## What is being asked
State the number of lines in these records that include the word "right", and add nothing to it.

Dataset entries
- Opening Delimiter -
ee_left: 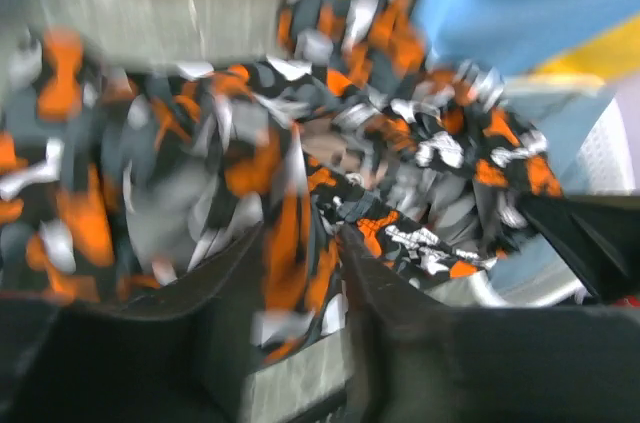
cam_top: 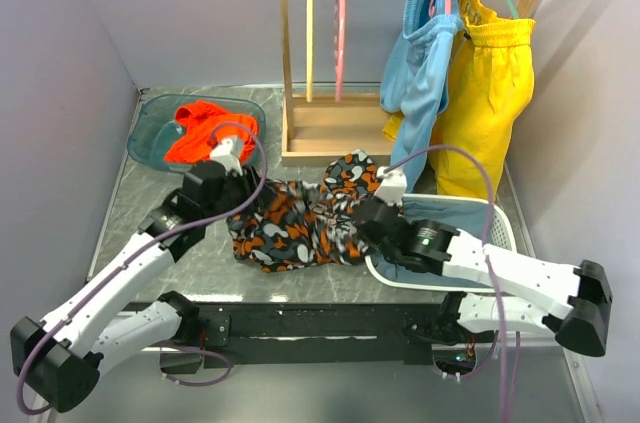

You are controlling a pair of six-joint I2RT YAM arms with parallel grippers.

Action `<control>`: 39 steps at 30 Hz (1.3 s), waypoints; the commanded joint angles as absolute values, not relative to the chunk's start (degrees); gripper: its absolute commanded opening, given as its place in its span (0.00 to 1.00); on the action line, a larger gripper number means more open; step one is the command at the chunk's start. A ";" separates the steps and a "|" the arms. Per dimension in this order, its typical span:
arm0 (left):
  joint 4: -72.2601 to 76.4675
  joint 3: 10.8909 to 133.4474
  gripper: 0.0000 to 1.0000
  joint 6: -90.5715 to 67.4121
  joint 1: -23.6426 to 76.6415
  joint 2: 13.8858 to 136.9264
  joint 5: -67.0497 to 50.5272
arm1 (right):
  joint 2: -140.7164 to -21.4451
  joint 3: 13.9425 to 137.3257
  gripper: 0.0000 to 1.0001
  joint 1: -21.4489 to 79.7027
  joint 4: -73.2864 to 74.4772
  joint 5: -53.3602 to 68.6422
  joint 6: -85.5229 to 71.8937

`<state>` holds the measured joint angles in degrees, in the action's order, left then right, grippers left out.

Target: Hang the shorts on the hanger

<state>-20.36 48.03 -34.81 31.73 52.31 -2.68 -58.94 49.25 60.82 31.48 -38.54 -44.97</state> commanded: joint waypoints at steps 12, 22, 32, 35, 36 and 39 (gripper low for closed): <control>-23.90 50.35 0.76 -39.37 31.64 51.94 -2.22 | -55.46 56.85 0.65 60.47 32.87 -38.85 -45.89; -29.61 54.22 0.87 -42.46 31.99 51.15 2.63 | -69.24 88.97 0.80 47.73 30.85 -32.08 -31.04; -32.17 56.34 0.88 -39.99 31.99 53.35 1.67 | -88.84 110.99 0.82 43.07 17.32 -29.44 -25.84; -31.99 55.99 0.88 -39.73 31.99 53.35 1.06 | -93.05 116.00 0.82 42.98 15.03 -31.54 -25.31; -31.82 55.81 0.88 -39.64 31.99 53.35 0.88 | -94.03 117.06 0.82 42.80 14.59 -32.07 -25.05; -31.55 55.46 0.88 -39.46 31.99 53.26 0.62 | -99.48 123.20 0.82 42.28 15.37 -34.10 -24.79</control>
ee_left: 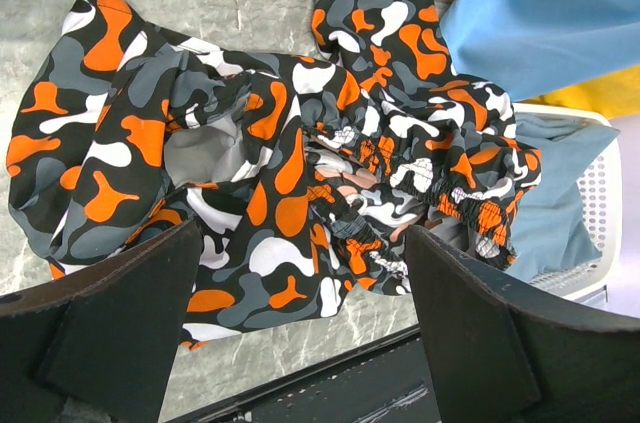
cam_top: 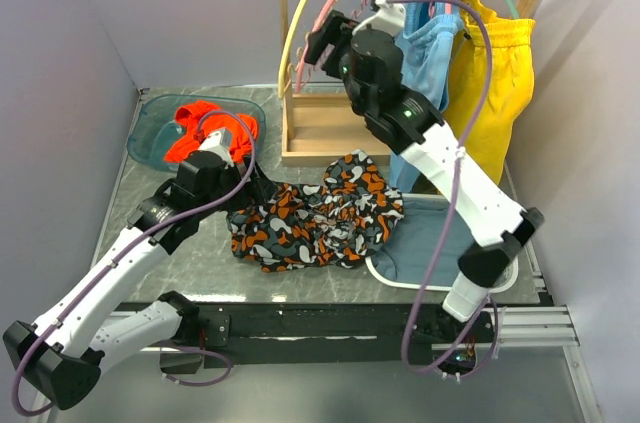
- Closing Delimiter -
## The completed task
2